Task to carry out:
The data below is to be transcribed word for word; pictures are to be excluded.

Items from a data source
★ ★ ★

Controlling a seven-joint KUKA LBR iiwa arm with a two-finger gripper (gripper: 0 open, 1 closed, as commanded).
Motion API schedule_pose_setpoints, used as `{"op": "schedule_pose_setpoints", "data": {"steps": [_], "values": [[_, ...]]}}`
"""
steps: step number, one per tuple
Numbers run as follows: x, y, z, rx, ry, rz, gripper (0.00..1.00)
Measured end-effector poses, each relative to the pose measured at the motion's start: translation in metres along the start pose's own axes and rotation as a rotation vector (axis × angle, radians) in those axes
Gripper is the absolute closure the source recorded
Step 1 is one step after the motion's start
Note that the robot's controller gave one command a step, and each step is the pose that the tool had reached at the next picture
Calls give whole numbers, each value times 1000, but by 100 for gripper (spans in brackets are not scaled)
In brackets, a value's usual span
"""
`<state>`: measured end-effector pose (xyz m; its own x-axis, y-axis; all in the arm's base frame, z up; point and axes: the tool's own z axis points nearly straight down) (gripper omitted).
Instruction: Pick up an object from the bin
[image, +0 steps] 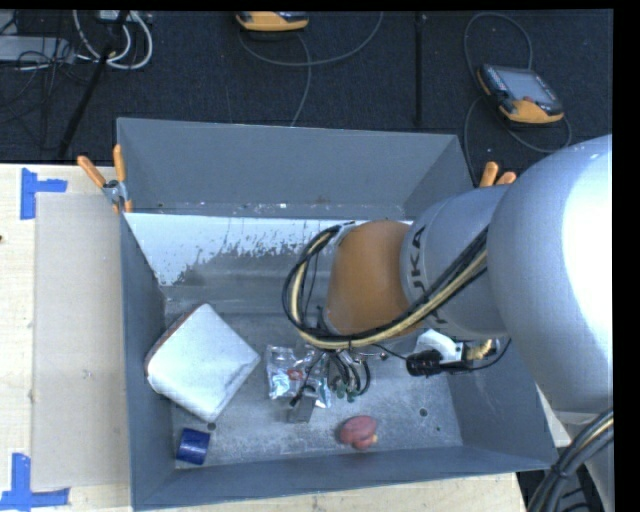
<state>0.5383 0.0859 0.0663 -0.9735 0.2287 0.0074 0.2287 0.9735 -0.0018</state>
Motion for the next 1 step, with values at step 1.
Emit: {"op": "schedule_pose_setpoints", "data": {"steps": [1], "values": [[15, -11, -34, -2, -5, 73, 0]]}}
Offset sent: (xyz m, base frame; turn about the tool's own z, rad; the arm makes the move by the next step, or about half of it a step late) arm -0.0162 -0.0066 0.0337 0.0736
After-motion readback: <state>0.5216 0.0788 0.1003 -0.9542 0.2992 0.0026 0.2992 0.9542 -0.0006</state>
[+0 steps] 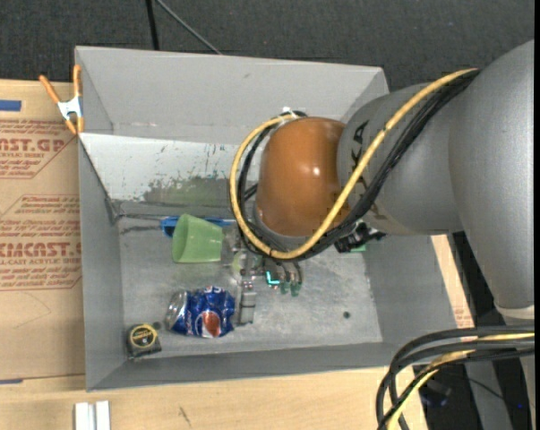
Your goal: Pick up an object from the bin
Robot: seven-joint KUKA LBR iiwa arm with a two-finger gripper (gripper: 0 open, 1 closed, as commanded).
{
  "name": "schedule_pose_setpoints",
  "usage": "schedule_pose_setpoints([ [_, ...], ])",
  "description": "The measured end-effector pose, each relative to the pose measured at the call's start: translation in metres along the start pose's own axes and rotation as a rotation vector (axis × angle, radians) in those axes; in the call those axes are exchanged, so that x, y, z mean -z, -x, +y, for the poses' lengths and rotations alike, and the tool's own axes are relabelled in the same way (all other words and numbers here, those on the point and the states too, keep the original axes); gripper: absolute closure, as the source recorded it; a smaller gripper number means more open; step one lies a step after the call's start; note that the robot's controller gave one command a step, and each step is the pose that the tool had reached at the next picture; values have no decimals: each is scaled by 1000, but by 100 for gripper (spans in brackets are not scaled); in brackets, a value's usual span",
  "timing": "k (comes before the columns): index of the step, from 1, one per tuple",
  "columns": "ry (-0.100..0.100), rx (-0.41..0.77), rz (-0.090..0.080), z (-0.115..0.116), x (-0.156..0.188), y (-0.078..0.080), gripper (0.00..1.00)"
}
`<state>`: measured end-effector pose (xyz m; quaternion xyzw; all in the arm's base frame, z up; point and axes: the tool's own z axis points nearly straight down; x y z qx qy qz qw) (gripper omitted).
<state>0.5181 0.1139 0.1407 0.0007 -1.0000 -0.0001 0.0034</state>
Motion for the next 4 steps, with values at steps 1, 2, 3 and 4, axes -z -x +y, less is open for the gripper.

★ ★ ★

Output for this task:
Controlling a seven-joint KUKA LBR iiwa arm with a two-finger gripper (gripper: 0 open, 1 closed, as commanded).
Motion API schedule_pose_setpoints, used as `{"op": "schedule_pose_setpoints", "data": {"steps": [_], "values": [[_, ...]]}}`
"""
steps: step number, one per tuple
Numbers run as follows: x, y, z, rx, ry, rz, gripper (0.00..1.00)
Measured end-effector poses, each relative to the pose measured at the motion's start: translation in metres along the start pose's own axes and rotation as a rotation vector (axis × angle, radians) in those axes
Gripper is the absolute closure the source recorded
Step 1 is one step after the motion's start
Note that the robot's controller gave one command a step, and each step is the pose that the tool had reached at the next picture
Calls give whole numbers, each value times 1000, but by 100 for gripper (spans in brackets are not scaled)
In brackets, a value's usual span
"""
`<state>`: measured end-effector pose (xyz m; its own x-axis, y-axis; all in the arm's base frame, z up; point and axes: the tool's own z axis points nearly straight down) (gripper omitted).
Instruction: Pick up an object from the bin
[image, +0 steps] 
<state>0.5383 0.0859 0.0663 -0.9735 0.2287 0.0074 0.2287 0.9735 -0.0018</state>
Motion for the next 1 step, with values at step 1.
Emit: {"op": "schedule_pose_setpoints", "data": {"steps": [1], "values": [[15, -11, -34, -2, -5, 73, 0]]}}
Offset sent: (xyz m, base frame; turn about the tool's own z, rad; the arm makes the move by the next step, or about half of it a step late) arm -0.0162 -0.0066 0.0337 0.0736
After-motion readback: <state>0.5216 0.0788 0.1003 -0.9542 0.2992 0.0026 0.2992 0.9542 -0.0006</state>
[+0 steps] 
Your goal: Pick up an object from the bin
Robot: seven-joint KUKA LBR iiwa arm with a two-finger gripper (gripper: 0 open, 1 closed, as commanded).
{
  "name": "schedule_pose_setpoints",
  "usage": "schedule_pose_setpoints([ [_, ...], ])",
  "description": "The measured end-effector pose, each relative to the pose measured at the call's start: translation in metres along the start pose's own axes and rotation as a rotation vector (axis × angle, radians) in those axes; in the call those axes are exchanged, so that x, y, z mean -z, -x, +y, for the poses' lengths and rotations alike, and the tool's own axes are relabelled in the same way (all other words and numbers here, those on the point and the states too, keep the original axes); gripper: absolute closure, as the source recorded it; a smaller gripper number means more open; step one lies a step after the call's start; note that the robot's controller gave one command a step, and each step is the pose that the tool had reached at the next picture; values have no decimals: each is scaled by 1000, but by 100 for gripper (spans in brackets are not scaled); in brackets, a value's usual span",
  "timing": "k (comes before the columns): index of the step, from 1, one per tuple",
  "columns": "ry (-0.100..0.100), rx (-0.41..0.77), rz (-0.090..0.080), z (-0.115..0.116), x (-0.156..0.188), y (-0.078..0.080), gripper (0.00..1.00)"
}
`<state>`: measured end-effector pose (xyz m; quaternion xyzw; all in the arm's base frame, z up; point and axes: the tool's own z axis points nearly straight down; x y z qx qy qz qw) (gripper omitted).
<state>0.5181 0.1139 0.1407 0.0007 -1.0000 -0.0001 0.0034</state>
Motion for the next 4 steps, with values at steps 1, 2, 3 and 4, axes -z -x +y, less is open for the gripper.

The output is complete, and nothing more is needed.